§ **TASK TO COMPLETE**
In the records below, count every line that contains the word "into" and report only the total.

Stored data

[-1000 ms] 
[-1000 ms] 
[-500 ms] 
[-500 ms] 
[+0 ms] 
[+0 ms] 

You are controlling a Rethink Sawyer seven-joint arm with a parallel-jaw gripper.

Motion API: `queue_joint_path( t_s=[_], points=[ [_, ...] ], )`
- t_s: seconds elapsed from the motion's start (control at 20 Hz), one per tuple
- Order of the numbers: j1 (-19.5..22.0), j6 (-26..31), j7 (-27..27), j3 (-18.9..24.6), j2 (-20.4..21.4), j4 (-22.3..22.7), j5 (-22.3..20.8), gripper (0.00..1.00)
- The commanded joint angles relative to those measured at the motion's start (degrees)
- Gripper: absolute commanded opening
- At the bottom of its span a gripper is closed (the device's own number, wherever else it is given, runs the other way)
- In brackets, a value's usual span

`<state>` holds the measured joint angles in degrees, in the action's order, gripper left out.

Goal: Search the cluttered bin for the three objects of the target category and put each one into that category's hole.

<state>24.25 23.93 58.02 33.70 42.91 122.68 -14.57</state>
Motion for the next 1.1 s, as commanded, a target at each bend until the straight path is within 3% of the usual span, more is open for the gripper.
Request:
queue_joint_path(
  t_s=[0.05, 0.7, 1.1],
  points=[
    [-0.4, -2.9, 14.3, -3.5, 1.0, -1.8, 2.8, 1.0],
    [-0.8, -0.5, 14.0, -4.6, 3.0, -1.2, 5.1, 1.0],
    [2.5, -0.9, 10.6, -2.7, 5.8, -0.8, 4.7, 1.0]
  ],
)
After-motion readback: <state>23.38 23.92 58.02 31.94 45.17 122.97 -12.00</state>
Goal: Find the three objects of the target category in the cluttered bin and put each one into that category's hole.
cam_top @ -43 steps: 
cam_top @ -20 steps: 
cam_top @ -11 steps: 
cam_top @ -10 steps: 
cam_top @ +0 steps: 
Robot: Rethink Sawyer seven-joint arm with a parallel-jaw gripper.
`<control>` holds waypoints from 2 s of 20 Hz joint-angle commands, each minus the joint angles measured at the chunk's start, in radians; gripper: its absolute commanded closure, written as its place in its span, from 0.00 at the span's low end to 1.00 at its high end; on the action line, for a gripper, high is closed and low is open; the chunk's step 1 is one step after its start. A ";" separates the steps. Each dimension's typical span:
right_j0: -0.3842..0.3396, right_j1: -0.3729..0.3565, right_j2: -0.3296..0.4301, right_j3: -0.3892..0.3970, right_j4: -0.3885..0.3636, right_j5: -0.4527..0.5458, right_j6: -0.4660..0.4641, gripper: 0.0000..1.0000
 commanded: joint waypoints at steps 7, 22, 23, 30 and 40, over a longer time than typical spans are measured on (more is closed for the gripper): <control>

§ **ANSWER SECTION**
2